The highest peak in South America is Aconcagua standing at 6 962 meters above sea level. It makes up part of the Andes mountain range in Argentina – Mendoza to be exact. Aconcagua is the second highest summit in the world after Everest in Nepal and is considered a relatively easy climb for its great altitude. There are a choice of routes, with the two most popular being the Normal Route and the Polish Traverse Route. These two start on opposite sides of the mountain but meet up 1000 meters or so from the summit. The Normal Route is considered the easier option of the two as camps are spaced evenly, not too far from one another, and no technical climbing skills are needed. If you want something more challenging then the Polish Traverse Route is for you – with ice climbing skills and great stamina needed as you climb straight up the east side of Aconcagua. Plan to put aside around 15 days for a hike up Aconcagua. The mountain’s weather is not the friendliest, with temperatures still reaching minus 30° Celcius in peak season and strong winds gusting through unpredictably. It is advisable to climb during the “safe” season from 15th November to 31st of March. Peak season is from mid-December to end of January every year.

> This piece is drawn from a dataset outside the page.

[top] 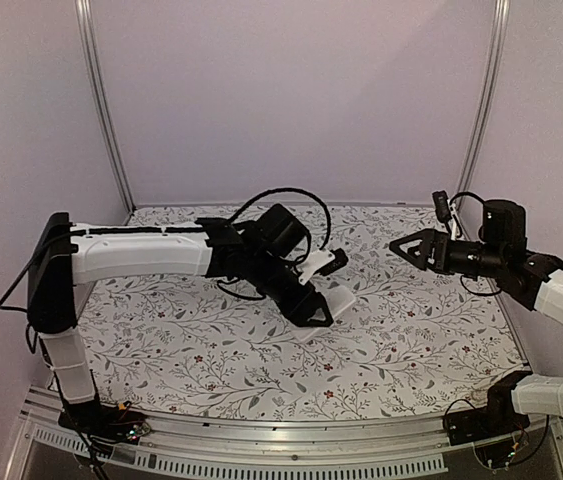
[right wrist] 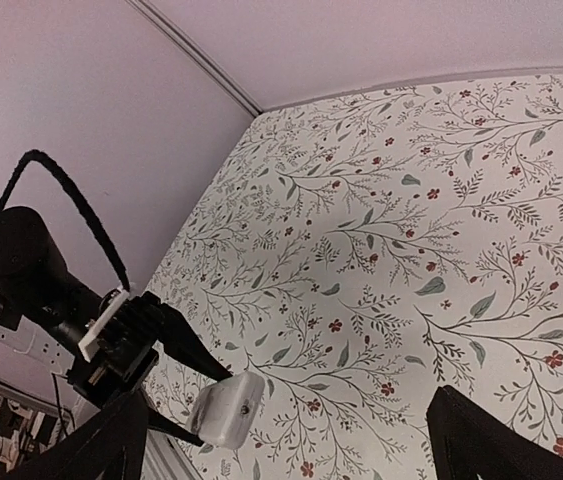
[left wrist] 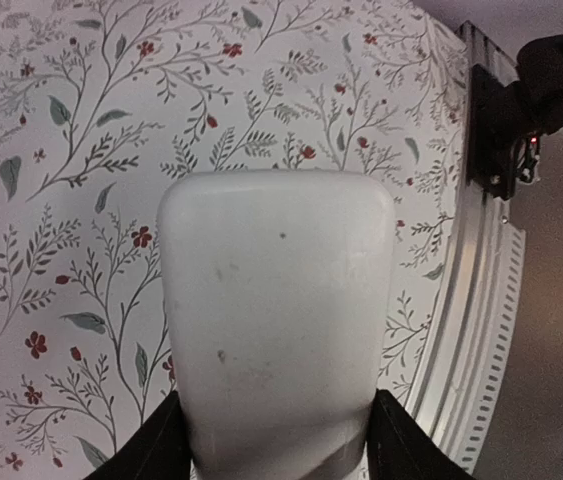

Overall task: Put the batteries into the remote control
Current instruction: Pick up the remote control from the center of the board, then pass from the left arm to the right

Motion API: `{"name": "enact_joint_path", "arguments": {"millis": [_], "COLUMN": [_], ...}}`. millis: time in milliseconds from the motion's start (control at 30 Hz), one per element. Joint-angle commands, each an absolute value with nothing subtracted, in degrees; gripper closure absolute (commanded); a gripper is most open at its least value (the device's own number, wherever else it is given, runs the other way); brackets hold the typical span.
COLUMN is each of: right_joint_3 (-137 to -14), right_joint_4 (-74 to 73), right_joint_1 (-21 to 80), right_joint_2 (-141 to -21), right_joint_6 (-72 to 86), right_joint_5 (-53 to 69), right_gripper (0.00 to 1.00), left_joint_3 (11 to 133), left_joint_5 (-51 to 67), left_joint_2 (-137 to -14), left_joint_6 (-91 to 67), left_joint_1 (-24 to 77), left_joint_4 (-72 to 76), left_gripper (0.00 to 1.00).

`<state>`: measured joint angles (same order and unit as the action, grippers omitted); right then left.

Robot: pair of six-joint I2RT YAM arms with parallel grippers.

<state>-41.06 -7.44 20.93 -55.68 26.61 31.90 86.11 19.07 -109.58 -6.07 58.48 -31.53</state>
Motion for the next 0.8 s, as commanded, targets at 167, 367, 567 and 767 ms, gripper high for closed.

The highest mountain in North America is found in Alaska – the centrepiece of Denali National Park which covers 6 million acres. The mountain is known by its Koyucon name, Denali, but was also called Mount McKinley for many years after a political enthusiast in 1896 named it after presidential candidate William McKinley. Its peak sits at 6 168 meters above sea level and this mountain is no joke to climb! The upper half of Denali is permanently covered in snow and glaciers with extremely cold temperatures sometimes hitting minus 60° Celcius with the wind bringing it down even further to minus 83° Celcius. This kind of icy cold can freeze a human in seconds. Due to the severe weather and treacherous glaciers, it is advisable to be very physically fit and have relative mountaineering experience in order to summit Denali. The best months for climbing Denali are between April and September with April, May, and June being the peak months. The most popular route is the West Buttress which takes 21 days and, although gruelling, is not technically difficult. Other popular route options include Muldrow Glacier, West Rib, and Cassin Ridge.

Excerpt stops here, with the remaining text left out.